ALREADY A PUBLISHERS WEEKLY PICK FOR 2015, Robin Rinaldi’s The Wild Oats Project: One Woman’s Midlife Quest for Passion at Any Cost, which hits shelves March 17th, is a provocative and powerful memoir of her experience pursuing an open relationship after 20 years of monogamy. It’s drawing comparisons to Wild and Eat, Pray, Love as a fiercely truthful story set to change the way we talk about what women want. Lady Clever had the opportunity to read The Wild Oats Project and speak with Robin about commitment, monogamy, and discovering yourself in the way that makes sense to you.
LC: In your book, you describe your time in therapy (which spans decades) as a “hobby,” but also as a necessity. Some critics have said that one problem with the increasing popularity for memoir and first-person narrative is that most people don’t ask the hard questions of themselves. Do you think your commitment to therapy overcame that potential issue when writing?
RR: I was being self-deprecating when I called it a hobby. It was an absolute necessity and did span decades. I wouldn’t say my commitment to therapy helped me ask hard questions in the book; rather, I’d say my inborn temperament is one that continually asks hard questions, takes those questions to therapy, talks to others about them, loves to read memoirs. I have an overall fascination with the human condition. For the record, I don’t think asking the hard questions is the make-or-break factor in a memoir. I think good writing is. One thing I do dislike in memoir, though, is when the writer tries to provide too many answers.
LC: You remark on a journalist who gives up her regular newspaper column to immerse herself in rearing her third child — she says, in explanation, that some experiences are “better lived and not pondered.” When did you decide to write about your experience? Do you think, in this age of social media sharing, that we can still grasp the concept of living a life that is unobserved and undocumented?
RR: I always knew I’d write some sort of book, but not this one. In fact, I started on another book about the maternal urge, but I put it aside. The idea to write about the Wild Oats Project—which is what I actually called my year of open marriage while it was happening—didn’t occur to me until the end of that year, when my friend, who himself had authored several books, said, “You have to write about this.” I was terrified. And I do think it’s getting harder to imagine living a life without documenting it, though I still know people who do it, people who aren’t on Facebook or Twitter or Instagram. I kind of envy their adherence to their own physical existence.
LC: When writing, did you ever consider the potential reaction from the media? Were you concerned or excited about the possibility of a “Wild Oats effect” on culture, in the way we have seen the much-reported impact of 50 Shades of Grey or Eat, Pray, Love?

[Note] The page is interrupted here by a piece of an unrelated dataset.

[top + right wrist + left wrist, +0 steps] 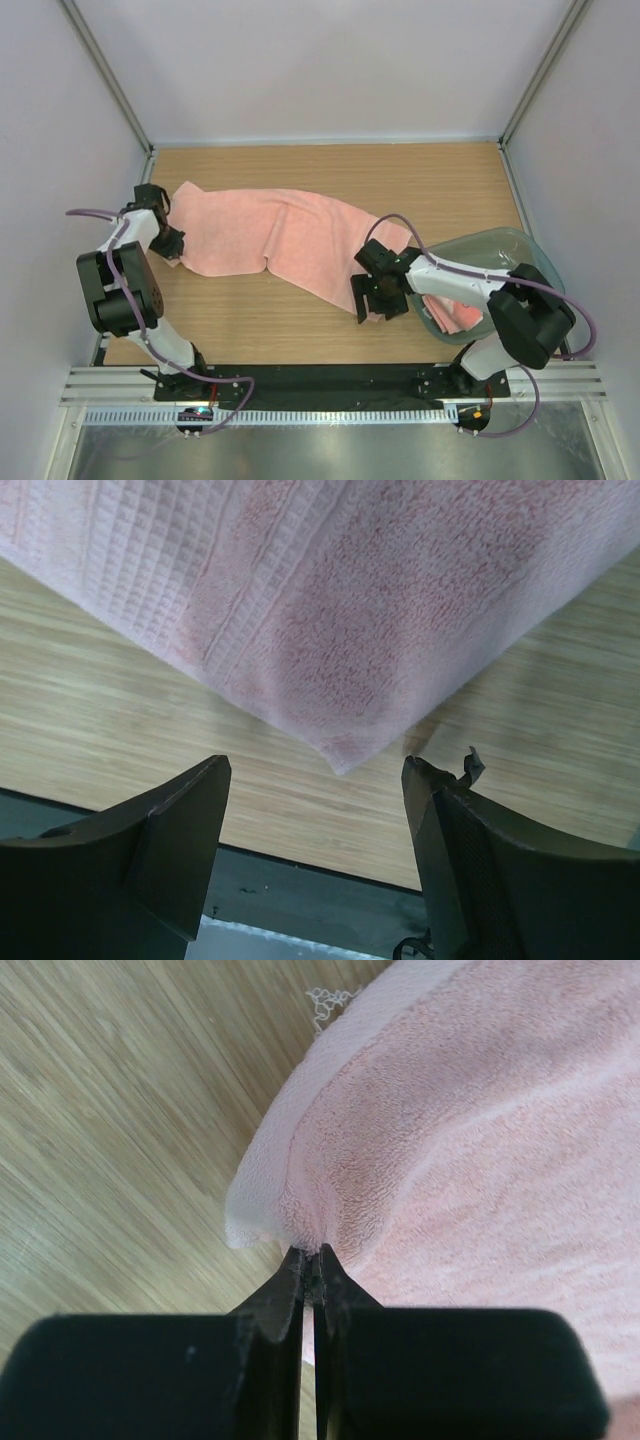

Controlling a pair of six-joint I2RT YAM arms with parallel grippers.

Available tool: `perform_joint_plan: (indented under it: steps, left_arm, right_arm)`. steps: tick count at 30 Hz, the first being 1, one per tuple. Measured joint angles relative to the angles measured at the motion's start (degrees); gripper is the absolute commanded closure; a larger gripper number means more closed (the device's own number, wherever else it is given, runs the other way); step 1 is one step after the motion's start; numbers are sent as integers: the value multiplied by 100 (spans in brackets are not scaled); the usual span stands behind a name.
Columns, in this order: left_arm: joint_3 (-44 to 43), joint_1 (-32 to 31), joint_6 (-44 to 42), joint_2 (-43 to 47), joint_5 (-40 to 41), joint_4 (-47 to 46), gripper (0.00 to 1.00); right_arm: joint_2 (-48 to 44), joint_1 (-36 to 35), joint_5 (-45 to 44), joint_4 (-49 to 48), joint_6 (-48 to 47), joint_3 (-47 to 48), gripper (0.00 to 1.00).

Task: Roll the towels
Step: Flatten the towel

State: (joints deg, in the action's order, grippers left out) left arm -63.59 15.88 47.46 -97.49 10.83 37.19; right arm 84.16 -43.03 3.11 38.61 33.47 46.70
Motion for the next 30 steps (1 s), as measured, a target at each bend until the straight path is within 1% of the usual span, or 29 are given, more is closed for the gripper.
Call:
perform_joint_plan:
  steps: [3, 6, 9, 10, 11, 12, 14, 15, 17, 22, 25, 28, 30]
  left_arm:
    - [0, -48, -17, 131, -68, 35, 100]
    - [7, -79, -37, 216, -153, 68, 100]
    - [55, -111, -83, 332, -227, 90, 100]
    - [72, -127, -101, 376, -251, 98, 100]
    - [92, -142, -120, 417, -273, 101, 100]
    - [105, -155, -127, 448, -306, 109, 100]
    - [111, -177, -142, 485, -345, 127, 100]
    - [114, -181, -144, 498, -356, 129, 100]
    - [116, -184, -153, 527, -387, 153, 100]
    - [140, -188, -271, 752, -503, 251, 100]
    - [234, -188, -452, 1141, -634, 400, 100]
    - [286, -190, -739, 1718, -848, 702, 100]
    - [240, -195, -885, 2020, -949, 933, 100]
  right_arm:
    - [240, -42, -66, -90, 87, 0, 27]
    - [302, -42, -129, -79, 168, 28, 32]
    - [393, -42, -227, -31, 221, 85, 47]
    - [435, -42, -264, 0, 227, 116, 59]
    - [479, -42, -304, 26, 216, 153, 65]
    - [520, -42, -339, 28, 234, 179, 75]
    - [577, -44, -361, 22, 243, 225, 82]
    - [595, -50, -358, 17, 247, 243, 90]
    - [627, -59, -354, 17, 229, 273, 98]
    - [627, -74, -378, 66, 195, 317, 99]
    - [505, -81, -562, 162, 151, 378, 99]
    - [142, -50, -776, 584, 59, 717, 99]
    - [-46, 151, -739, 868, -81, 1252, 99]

RR: Sure, I’ve considered a potential reaction from the media, but for some reason I envision the “Wild Oats effect,” if there is one, playing out more in women’s internal worlds than in their outer lives. I don’t foresee a lot of women opening up their marriages or signing up for Tantra workshops, but I do imagine many of them will feel validated in their feelings about men, sex, and maternity, validated perhaps in their hunger and their anger and their lust. I hope they’ll feel comforted by the sight of a woman confessing absolutely contradictory urges, acting out of instinct instead of intellect, and giving up perfectionism in order to make much-needed mistakes. I hope to inspire their thoughts and feelings more than their actions.

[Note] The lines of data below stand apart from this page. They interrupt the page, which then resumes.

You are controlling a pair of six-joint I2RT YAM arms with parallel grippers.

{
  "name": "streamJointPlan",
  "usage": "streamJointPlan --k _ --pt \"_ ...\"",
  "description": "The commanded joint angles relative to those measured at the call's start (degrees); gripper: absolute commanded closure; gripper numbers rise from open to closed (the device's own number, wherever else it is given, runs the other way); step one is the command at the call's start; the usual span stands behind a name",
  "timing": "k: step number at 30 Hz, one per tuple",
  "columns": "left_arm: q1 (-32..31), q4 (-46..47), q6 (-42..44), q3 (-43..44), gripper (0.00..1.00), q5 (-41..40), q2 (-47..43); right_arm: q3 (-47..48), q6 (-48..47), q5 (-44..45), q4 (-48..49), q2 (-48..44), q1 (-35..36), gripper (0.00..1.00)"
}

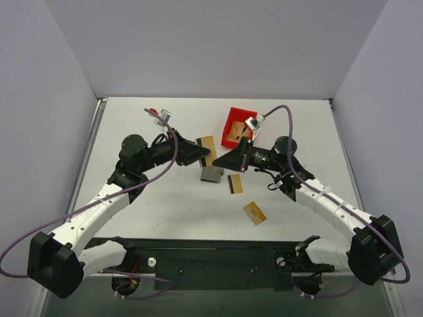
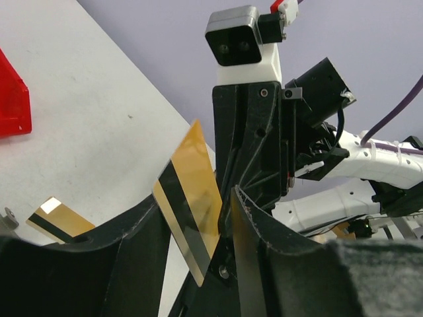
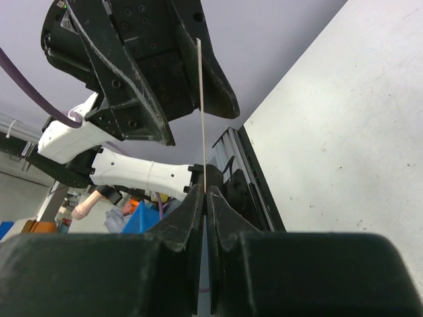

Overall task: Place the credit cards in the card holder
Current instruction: Pick up the credit card at the corner of the board.

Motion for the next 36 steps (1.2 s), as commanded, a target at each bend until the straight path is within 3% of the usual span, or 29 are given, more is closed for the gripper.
streamJointPlan --k 1,6,10,14,18,19,21,22,24,26,29,36 --pt "-0.4 4.7 -0.9 0.4 0.48 2.5 -0.5 -0.6 0.7 2.8 6.1 -1.9 -1.1 1.0" --pt "-0.5 4.9 -1.0 0.1 0.51 2.7 -0.4 -1.8 1.9 3.6 7.7 -2.1 -1.5 1.0" --pt "-0.6 5.7 -1.2 0.1 0.59 2.9 0.0 -2.0 2.1 3.3 7.7 -2.0 -1.5 1.0" --pt "-0.8 6.2 -1.4 0.5 0.75 3.3 0.7 -2.0 2.1 3.3 7.9 -2.0 -1.5 1.0" --pt "-1.1 6.2 -1.3 0.6 1.0 3.5 1.2 -1.9 1.5 2.8 7.7 -2.1 -1.6 1.0" --pt "-1.1 6.2 -1.3 0.7 1.0 3.6 1.3 -1.6 0.3 2.2 7.1 -2.3 -1.7 0.99" --pt "-1.1 5.9 -1.2 0.6 1.0 3.7 1.4 -0.8 -3.8 2.2 3.0 -3.5 -2.0 0.86" --pt "-1.1 5.8 -1.2 0.6 1.0 4.0 1.5 -0.2 -5.7 3.2 -2.3 -4.2 -2.0 0.71" --pt "-1.1 5.6 -1.1 0.7 1.0 4.6 1.6 2.0 -13.4 5.6 -11.7 -6.9 -1.9 0.58" --pt "-1.1 5.4 -0.8 0.7 1.0 5.8 1.8 4.0 -19.1 7.1 -18.8 -8.6 -2.0 0.53" --pt "-1.3 6.6 -1.3 1.0 1.0 7.9 2.7 6.0 -23.0 7.4 -22.3 -9.8 -2.5 0.52" --pt "-3.6 10.5 -2.9 1.4 1.0 12.1 5.6 5.4 -21.8 4.4 -19.2 -9.2 -2.5 0.54"
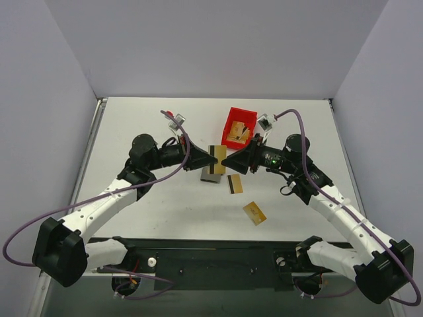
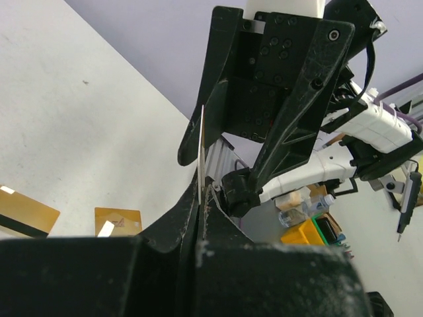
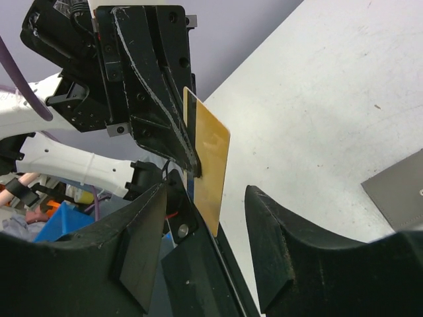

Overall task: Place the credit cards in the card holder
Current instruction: Pick up the credit card at the corner of the board.

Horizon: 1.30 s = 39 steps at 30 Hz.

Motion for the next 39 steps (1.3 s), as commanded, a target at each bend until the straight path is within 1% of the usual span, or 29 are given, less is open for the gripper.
streamJointPlan --k 1,6,20,25,26,27,28,29,30,31,32,33,34,35,36,38,39 --pt "-1.7 5.6 -1.0 1.8 1.0 3.7 0.9 0.8 -2.0 -1.5 0.9 0.0 -0.4 0.54" --pt "-2.3 5.9 -0.9 2.3 1.0 3.8 1.1 0.7 -1.6 -1.5 0.9 0.1 -0.3 0.57" --pt "-2.6 6.3 -1.0 2.1 1.0 3.5 0.9 0.2 1.1 -1.7 2.4 0.9 -0.3 0.73" --pt "-2.6 6.5 -0.9 1.8 1.0 3.2 0.8 0.2 1.8 -2.2 2.9 1.6 -0.2 0.82" --pt "-2.5 6.6 -0.9 1.7 1.0 3.2 0.7 0.2 1.9 -2.3 3.0 1.7 -0.2 0.87" --pt "-2.6 6.6 -0.9 1.6 1.0 3.2 0.7 0.2 2.0 -2.4 3.0 1.9 -0.2 0.89" --pt "-2.6 6.6 -0.9 1.5 1.0 3.0 0.8 0.2 2.1 -2.5 3.1 1.9 -0.3 0.97" --pt "-2.5 6.5 -0.9 1.3 0.97 2.7 0.7 0.2 2.1 -2.6 3.1 2.1 -0.2 1.0" --pt "-2.5 6.4 -0.9 1.2 0.86 2.4 0.7 0.2 2.2 -2.5 3.0 2.1 -0.2 1.0" --pt "-2.4 6.3 -0.7 1.2 0.81 2.2 0.7 0.2 2.1 -2.6 3.1 2.1 -0.2 1.0" --pt "-2.2 6.1 -0.6 1.2 0.69 2.0 0.7 0.2 2.1 -2.4 3.0 2.0 -0.2 1.0" --pt "-2.1 6.0 -0.6 1.1 0.62 1.9 0.7 0.2 2.1 -2.4 3.0 1.8 -0.2 1.0" --pt "-1.8 5.8 -0.5 1.2 0.53 1.8 0.7 0.1 1.9 -1.7 2.6 1.6 -0.3 1.0" --pt "-1.8 5.6 -0.4 1.3 0.5 1.7 0.7 0.0 1.7 -1.1 2.1 1.4 -0.4 1.0" --pt "-1.5 5.3 -0.4 1.3 0.44 1.6 0.8 0.0 1.6 0.1 1.1 1.3 -0.3 1.0" --pt "-0.9 4.3 0.3 1.4 0.38 1.3 0.7 0.1 0.8 3.4 -1.2 0.8 -0.5 1.0" --pt "-0.7 3.5 0.5 1.4 0.32 1.3 0.7 0.1 0.4 4.2 -1.9 0.4 -0.6 1.0"
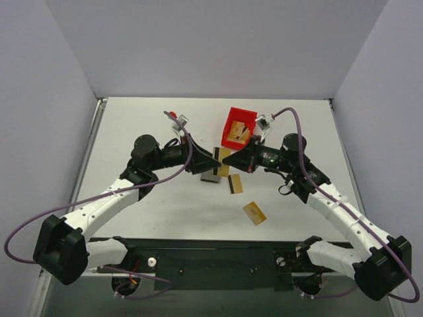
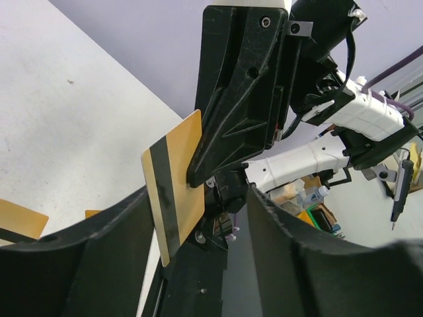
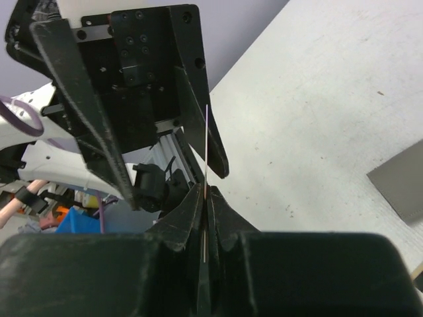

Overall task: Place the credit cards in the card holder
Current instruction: Pick up the credit card at the corner of the board, then open the card holder.

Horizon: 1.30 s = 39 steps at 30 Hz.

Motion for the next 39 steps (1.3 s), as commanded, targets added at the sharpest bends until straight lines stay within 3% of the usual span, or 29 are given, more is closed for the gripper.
streamJointPlan --k 1,20,39 --pt "1.5 0.3 1.6 1.4 0.32 -0.9 -0.9 0.1 -2.2 6.3 -2.8 -1.2 -1.0 1.0" --pt "0.7 -3.3 -0.4 -0.8 0.3 -4.7 -1.7 -4.6 -3.9 12.2 -10.2 -6.3 -2.3 1.0" --pt "-3.7 2.9 -4.3 5.3 0.31 -3.9 9.1 -10.1 -4.2 19.0 -16.7 -18.2 -2.2 1.0"
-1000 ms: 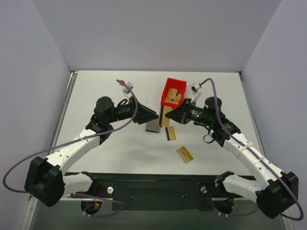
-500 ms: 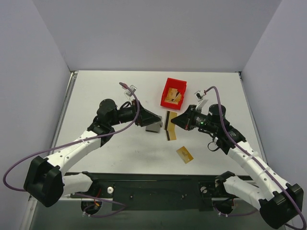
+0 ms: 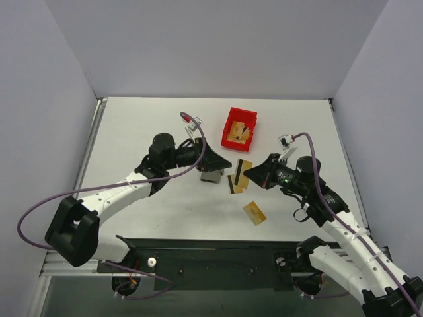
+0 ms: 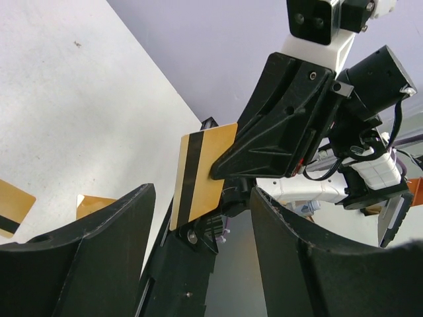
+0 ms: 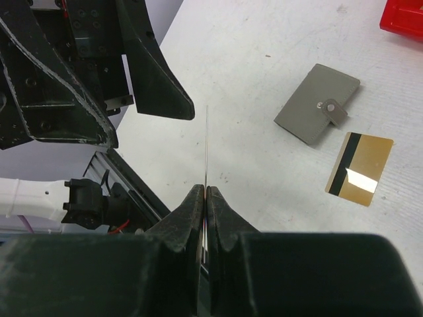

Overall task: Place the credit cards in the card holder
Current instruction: Open the card holder.

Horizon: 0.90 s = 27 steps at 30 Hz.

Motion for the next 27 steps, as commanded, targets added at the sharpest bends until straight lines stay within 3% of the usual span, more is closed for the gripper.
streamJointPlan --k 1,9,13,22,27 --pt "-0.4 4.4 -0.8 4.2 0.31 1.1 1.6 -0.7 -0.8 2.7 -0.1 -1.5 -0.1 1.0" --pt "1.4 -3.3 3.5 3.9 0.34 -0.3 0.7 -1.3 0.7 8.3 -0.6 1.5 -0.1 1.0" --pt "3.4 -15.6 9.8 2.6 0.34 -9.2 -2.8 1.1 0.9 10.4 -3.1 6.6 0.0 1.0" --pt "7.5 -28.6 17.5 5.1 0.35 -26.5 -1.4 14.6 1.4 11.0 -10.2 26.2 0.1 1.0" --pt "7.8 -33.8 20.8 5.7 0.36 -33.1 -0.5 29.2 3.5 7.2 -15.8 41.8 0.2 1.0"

LC: You write that you are unsure whether the drive towards monogamy stems from social conditioning or from biology. How do you feel about monogamy currently, some time since your experience?

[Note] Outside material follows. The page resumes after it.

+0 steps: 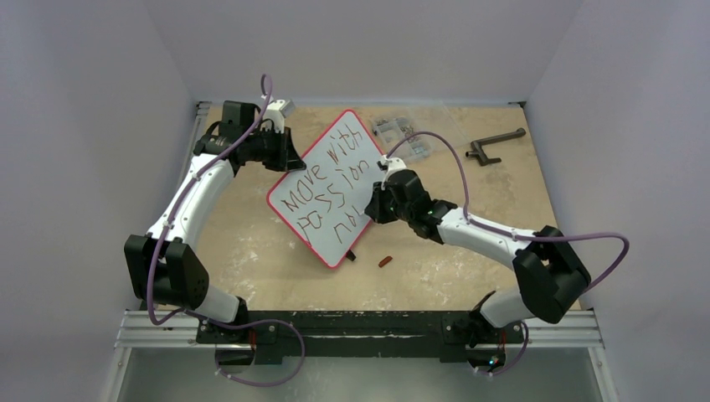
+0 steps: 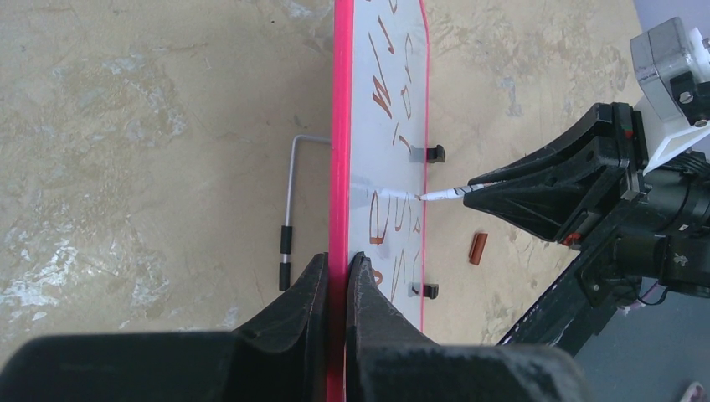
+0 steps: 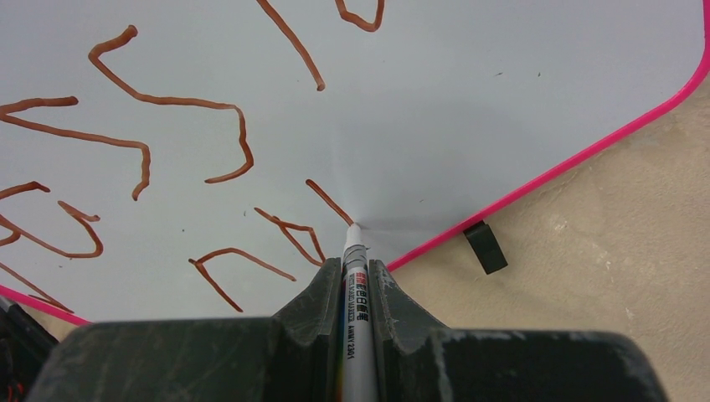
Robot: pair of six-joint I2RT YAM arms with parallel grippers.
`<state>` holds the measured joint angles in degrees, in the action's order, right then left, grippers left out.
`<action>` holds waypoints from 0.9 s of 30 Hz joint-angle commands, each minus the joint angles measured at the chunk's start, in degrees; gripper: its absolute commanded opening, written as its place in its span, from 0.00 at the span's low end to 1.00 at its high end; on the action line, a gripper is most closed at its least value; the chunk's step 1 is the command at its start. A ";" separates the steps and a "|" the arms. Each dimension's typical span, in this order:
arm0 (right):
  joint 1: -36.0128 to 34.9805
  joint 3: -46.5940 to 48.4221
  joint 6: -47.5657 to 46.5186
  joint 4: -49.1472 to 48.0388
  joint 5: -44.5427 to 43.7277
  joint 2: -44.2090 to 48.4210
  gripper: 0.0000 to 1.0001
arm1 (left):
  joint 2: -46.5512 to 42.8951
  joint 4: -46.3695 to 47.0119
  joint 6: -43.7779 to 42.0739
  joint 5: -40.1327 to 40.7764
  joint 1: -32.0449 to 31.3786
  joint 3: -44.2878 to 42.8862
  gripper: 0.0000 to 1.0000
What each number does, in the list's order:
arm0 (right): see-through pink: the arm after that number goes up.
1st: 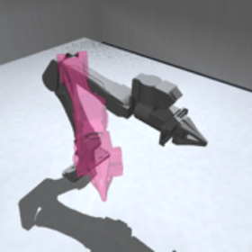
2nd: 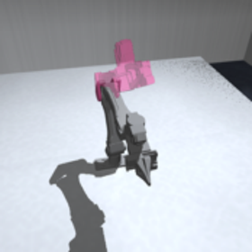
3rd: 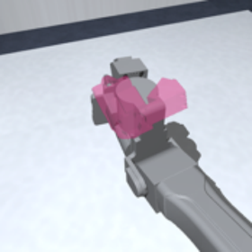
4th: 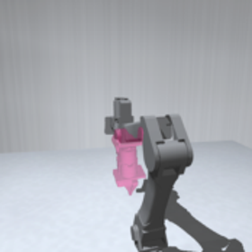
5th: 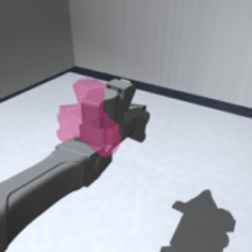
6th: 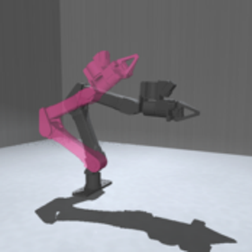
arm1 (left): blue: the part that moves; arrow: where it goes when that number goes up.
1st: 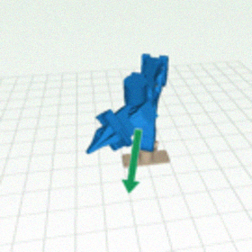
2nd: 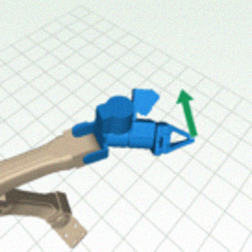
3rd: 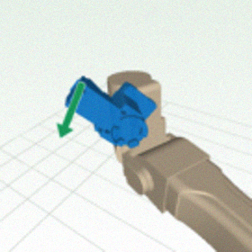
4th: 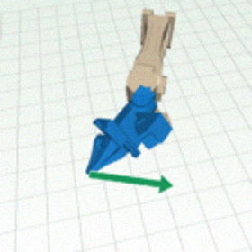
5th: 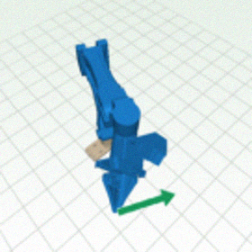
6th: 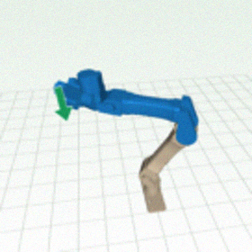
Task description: Write a sentence on the whiteboard
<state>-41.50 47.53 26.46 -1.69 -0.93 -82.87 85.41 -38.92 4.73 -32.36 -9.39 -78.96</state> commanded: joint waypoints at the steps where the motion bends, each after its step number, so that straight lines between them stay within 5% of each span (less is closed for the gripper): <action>1: 0.07 4.92 -1.30 0.42 -1.52 -2.48 0.00 | -0.21 -1.07 -4.39 7.66 0.25 -1.37 0.00; 27: 2.11 11.25 -2.05 1.61 -0.65 -5.19 0.00 | -0.11 -1.02 -4.38 7.66 0.25 -1.29 0.00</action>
<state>-39.42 58.61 24.53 2.94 -0.95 -88.18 85.41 -38.44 4.95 -31.24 -9.39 -79.26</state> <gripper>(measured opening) 0.090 0.044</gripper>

RR: I am monogamous again, and much less interested in non-monogamy than I was for those few years. I do think our attitude about monogamy is slowly beginning to shift and loosen, which is a good thing, because then we’ll be freer to choose it, or not. Monogamy obviously runs deep in us, so deep as to feel biological — but then, who knows? Maybe our social conditioning is so deep we mistake it for the biological. On the other hand, I’m not so sure women are necessarily more monogamous than men. They might be too busy cleaning the house and raising children to act on their non-monogamous urges, but to me, this “women want monogamy, men want variety” story feels like something we tell ourselves. It soothes us. If we believe men are wild at heart, then someone’s got to hold down the fort. If we admit women are also wild at heart, where does that leave us? In chaos.